Instructions to follow:
Begin at the line below that has "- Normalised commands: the" and stop after the line that has "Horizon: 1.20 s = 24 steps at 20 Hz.". Please restate only those lines, word for word.

[Stored entries]
━━━━

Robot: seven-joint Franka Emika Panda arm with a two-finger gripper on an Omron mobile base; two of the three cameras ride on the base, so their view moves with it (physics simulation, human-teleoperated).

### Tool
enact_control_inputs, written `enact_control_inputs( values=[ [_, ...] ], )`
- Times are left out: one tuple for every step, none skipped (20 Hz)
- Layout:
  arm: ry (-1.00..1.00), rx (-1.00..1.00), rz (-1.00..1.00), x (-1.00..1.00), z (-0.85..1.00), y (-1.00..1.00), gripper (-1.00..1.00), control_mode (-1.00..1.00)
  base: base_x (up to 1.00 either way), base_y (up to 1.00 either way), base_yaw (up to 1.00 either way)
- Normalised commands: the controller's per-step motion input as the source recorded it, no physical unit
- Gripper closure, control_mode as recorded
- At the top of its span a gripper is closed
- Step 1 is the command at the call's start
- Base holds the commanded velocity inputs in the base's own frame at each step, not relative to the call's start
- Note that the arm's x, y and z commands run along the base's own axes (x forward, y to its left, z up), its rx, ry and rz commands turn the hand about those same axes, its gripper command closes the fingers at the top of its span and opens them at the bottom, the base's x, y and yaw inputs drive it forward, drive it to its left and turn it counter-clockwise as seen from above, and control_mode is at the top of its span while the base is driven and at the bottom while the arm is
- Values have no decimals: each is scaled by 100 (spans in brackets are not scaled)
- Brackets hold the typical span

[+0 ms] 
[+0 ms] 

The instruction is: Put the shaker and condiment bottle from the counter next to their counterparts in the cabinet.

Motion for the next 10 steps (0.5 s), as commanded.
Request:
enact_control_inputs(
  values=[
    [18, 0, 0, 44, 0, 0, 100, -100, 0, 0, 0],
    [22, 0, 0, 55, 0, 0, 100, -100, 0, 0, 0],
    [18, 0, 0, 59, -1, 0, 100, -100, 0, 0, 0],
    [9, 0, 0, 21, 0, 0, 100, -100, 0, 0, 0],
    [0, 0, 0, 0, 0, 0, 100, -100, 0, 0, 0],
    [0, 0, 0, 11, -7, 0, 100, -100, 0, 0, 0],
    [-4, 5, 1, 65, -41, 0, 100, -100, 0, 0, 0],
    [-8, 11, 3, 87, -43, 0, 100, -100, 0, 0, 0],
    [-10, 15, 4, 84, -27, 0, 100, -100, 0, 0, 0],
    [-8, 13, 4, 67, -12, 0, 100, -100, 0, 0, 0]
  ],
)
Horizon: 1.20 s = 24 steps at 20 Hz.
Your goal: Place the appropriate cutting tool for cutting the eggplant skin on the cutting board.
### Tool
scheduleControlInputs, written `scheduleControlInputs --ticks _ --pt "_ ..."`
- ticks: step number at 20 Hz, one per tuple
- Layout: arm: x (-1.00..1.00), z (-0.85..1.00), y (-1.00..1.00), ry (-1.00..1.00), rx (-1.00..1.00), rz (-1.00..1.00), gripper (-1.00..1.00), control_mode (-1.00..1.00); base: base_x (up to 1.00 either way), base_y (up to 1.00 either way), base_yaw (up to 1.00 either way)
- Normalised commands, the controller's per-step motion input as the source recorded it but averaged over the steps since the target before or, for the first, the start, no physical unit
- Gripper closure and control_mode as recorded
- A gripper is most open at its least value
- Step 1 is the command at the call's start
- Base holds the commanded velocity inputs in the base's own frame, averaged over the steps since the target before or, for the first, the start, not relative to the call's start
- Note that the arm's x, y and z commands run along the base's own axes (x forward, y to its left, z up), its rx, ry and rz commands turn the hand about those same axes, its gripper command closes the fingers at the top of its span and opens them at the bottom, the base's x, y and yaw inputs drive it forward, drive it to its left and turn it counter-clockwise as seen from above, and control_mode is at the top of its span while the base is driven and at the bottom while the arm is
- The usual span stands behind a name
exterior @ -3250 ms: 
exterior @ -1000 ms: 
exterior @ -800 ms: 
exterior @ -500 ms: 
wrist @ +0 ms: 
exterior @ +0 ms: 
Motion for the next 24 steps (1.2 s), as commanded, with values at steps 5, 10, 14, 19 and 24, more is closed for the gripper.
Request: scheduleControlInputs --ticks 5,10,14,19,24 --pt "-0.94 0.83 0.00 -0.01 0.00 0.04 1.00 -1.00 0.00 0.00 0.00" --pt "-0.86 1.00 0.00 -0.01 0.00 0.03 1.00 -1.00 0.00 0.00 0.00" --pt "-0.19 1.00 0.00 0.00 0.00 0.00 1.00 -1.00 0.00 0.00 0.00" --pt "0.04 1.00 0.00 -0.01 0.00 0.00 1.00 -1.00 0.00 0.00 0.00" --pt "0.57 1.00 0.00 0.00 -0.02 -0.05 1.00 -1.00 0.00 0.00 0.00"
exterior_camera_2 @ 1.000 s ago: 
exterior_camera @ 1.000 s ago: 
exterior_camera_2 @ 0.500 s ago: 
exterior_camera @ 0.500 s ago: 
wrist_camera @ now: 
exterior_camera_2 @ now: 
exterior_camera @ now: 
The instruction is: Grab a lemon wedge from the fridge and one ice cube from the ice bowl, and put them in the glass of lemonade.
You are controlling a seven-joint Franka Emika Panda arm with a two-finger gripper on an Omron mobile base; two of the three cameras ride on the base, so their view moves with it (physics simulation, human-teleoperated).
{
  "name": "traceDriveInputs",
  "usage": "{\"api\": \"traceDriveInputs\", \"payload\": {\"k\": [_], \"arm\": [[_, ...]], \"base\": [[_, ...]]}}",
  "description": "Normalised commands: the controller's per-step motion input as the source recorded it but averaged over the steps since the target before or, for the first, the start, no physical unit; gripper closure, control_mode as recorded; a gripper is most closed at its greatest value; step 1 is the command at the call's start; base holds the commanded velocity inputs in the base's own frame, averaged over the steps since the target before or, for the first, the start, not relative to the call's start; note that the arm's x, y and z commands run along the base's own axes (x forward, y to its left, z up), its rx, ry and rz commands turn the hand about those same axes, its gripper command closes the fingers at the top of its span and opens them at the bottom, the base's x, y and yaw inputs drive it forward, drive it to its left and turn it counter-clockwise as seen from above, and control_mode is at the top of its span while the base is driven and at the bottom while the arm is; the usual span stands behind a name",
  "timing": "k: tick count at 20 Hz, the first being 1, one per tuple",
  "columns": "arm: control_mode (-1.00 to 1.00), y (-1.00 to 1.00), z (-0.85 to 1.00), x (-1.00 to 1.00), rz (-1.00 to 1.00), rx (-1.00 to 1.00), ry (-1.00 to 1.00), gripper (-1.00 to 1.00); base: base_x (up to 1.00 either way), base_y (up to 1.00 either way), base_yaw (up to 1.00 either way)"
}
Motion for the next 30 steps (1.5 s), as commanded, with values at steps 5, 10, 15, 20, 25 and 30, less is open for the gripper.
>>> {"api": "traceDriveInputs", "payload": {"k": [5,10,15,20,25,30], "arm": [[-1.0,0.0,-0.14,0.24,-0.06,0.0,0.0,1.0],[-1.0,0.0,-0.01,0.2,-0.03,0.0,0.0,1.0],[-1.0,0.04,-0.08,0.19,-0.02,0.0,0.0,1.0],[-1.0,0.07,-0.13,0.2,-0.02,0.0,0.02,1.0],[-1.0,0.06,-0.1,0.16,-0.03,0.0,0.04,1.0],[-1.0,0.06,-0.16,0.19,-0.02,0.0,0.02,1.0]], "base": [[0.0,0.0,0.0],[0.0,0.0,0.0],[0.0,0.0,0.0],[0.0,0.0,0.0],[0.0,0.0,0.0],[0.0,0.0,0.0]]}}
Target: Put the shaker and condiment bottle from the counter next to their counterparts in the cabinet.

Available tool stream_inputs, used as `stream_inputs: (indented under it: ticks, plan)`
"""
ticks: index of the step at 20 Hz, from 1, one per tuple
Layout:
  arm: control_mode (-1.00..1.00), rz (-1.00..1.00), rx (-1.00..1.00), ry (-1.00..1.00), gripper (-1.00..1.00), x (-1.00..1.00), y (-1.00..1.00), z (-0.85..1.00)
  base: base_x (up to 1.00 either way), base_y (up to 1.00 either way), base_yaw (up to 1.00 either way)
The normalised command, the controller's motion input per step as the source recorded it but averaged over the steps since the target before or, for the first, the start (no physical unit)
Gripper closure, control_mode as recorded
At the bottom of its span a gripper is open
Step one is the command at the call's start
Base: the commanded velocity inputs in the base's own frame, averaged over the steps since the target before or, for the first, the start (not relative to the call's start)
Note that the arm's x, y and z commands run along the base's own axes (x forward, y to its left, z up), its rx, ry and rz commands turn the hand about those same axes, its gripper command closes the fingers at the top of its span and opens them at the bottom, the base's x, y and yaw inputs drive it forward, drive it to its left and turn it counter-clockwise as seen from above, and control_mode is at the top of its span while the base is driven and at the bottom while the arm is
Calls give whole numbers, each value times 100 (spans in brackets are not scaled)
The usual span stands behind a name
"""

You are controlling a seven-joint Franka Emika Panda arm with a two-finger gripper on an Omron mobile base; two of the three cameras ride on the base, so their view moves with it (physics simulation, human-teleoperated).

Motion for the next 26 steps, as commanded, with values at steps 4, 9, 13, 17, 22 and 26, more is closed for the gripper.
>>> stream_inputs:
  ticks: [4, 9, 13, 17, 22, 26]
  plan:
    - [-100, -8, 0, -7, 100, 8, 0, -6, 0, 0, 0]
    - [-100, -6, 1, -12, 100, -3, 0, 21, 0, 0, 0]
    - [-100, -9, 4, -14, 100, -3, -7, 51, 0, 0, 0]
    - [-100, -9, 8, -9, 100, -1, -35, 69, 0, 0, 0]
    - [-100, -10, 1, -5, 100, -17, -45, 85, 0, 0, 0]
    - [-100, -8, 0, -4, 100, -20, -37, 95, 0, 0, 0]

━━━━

Solution to the exercise:
- Normalised commands: the controller's per-step motion input as the source recorded it, no physical unit
- Gripper closure, control_mode as recorded
- At the top of its span a gripper is closed
- Step 1 is the command at the call's start
- Base holds the commanded velocity inputs in the base's own frame at each step, not relative to the call's start
- Note that the arm's x, y and z commands run along the base's own axes (x forward, y to its left, z up), its rx, ry and rz commands turn the hand about those same axes, its gripper command closes the fingers at the top of its span and opens them at the bottom, the base's x, y and yaw inputs drive it forward, drive it to its left and turn it counter-clockwise as seen from above, and control_mode is at the top of its span while the base is driven and at the bottom while the arm is
- Values have no decimals: each is scaled by 100 (spans in brackets are not scaled)
- Brackets hold the typical span

[+0 ms] 
[+0 ms] 

The instruction is: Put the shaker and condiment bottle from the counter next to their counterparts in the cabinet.

Motion for the next 10 steps (0.5 s), as commanded.
Request:
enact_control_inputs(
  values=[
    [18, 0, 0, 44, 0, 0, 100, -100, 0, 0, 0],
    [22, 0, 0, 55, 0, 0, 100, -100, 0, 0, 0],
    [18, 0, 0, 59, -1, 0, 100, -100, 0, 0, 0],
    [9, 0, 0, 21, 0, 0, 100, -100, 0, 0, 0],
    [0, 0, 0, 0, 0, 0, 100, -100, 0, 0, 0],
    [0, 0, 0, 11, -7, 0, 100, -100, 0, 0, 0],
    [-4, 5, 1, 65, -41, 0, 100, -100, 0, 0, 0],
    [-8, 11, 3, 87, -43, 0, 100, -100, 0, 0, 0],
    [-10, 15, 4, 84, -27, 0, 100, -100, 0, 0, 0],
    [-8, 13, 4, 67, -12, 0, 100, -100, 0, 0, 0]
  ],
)
Horizon: 1.20 s = 24 steps at 20 Hz.

Nothing else goes in the answer.